__Available data__:
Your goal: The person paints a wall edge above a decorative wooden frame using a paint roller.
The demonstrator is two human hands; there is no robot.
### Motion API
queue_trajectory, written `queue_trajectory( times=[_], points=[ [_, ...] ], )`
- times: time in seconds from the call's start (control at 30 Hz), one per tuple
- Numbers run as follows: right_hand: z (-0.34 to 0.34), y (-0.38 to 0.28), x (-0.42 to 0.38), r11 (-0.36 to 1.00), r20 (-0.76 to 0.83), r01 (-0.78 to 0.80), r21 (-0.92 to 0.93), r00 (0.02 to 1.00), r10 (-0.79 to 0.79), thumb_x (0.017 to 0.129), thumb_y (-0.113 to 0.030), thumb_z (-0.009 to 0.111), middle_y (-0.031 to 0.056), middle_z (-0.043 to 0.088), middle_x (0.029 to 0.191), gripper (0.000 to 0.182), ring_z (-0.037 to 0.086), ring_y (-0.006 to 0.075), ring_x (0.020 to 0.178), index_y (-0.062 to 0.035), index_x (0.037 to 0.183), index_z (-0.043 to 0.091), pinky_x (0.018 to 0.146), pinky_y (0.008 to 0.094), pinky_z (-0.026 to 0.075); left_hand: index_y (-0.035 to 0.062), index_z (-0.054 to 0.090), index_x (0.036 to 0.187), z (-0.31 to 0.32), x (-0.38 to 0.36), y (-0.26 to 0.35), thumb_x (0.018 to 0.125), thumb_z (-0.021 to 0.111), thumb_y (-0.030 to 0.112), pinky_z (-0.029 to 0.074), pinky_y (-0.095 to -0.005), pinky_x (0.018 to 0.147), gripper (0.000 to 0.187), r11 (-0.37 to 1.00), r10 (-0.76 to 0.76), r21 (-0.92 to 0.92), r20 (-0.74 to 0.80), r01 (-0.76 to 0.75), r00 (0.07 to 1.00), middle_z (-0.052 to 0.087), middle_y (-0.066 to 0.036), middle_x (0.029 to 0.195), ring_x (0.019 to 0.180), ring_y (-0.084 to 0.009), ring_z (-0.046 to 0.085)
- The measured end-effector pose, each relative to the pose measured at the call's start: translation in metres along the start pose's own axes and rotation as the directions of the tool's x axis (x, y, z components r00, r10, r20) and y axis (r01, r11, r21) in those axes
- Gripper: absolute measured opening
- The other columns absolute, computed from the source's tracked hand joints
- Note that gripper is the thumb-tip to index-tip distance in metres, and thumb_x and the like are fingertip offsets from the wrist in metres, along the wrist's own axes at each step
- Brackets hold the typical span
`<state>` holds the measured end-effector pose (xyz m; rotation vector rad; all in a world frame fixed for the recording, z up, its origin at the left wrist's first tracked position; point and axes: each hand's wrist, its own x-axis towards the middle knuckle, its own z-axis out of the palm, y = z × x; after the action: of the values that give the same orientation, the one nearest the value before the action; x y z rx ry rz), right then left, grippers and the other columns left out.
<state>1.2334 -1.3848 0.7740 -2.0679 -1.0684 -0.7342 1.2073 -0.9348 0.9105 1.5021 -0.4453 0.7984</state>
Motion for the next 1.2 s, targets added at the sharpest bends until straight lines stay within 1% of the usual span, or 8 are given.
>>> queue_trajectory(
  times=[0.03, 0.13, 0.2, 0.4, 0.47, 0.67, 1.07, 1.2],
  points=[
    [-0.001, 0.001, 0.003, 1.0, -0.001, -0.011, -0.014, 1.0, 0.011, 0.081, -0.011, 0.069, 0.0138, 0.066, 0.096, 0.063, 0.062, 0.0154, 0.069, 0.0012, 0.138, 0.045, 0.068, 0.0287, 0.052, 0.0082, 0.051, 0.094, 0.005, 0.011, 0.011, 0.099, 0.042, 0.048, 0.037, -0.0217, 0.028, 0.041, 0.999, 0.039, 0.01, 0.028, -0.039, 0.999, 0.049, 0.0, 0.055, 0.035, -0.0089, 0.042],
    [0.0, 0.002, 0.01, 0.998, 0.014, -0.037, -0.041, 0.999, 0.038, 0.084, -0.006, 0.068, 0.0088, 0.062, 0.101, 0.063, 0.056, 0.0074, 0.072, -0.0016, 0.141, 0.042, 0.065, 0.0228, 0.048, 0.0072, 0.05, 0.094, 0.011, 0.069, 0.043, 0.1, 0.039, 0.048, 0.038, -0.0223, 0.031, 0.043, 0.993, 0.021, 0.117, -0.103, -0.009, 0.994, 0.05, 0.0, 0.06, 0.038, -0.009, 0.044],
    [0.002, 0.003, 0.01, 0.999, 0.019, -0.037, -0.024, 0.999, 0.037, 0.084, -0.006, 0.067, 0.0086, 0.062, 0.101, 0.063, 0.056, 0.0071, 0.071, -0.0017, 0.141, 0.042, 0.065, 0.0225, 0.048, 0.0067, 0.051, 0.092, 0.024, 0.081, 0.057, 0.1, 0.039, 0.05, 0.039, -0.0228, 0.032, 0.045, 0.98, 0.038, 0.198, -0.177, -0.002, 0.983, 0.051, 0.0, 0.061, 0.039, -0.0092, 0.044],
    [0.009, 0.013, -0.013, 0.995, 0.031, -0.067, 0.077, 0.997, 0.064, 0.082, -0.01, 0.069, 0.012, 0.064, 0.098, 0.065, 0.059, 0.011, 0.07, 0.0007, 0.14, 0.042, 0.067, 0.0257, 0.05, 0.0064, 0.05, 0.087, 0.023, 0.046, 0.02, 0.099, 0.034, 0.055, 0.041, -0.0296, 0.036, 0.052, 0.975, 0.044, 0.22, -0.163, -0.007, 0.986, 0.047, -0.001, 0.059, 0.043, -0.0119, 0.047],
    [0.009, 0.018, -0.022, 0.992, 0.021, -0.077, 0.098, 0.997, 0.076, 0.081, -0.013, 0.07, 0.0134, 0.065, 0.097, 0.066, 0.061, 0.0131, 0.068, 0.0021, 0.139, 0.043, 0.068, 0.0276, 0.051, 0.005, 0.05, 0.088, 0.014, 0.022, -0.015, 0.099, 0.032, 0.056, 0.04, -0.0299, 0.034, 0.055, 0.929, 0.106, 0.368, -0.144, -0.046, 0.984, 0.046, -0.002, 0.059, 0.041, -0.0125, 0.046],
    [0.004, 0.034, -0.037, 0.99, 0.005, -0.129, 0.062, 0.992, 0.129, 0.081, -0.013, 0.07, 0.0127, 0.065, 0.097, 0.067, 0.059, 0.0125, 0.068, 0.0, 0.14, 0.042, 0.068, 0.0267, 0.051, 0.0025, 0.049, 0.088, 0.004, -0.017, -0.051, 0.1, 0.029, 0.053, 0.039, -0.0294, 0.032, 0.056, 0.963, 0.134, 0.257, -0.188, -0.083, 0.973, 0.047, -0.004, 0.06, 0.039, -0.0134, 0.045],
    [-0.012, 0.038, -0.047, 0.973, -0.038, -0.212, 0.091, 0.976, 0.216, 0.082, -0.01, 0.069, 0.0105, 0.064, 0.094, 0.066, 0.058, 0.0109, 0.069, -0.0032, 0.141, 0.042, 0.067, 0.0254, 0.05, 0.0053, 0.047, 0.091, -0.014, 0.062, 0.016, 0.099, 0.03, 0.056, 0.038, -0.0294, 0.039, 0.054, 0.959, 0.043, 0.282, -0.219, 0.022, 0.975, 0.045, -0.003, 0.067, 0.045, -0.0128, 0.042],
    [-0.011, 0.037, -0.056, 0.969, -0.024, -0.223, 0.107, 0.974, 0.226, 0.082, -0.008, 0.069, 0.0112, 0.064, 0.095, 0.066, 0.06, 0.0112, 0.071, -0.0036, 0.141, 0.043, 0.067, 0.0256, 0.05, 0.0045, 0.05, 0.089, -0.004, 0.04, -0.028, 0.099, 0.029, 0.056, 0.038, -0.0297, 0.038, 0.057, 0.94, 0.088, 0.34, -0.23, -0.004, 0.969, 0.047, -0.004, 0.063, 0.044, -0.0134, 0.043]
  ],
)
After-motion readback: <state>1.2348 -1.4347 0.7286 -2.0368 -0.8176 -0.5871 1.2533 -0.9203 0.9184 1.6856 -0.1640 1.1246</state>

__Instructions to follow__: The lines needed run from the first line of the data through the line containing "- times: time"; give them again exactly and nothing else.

__Response to this task__:
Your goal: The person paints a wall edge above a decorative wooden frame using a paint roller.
The demonstrator is two human hands; there is no robot.
### Motion API
queue_trajectory, written `queue_trajectory( times=[_], points=[ [_, ...] ], )`
- times: time in seconds from the call's start (control at 30 Hz), one per tuple

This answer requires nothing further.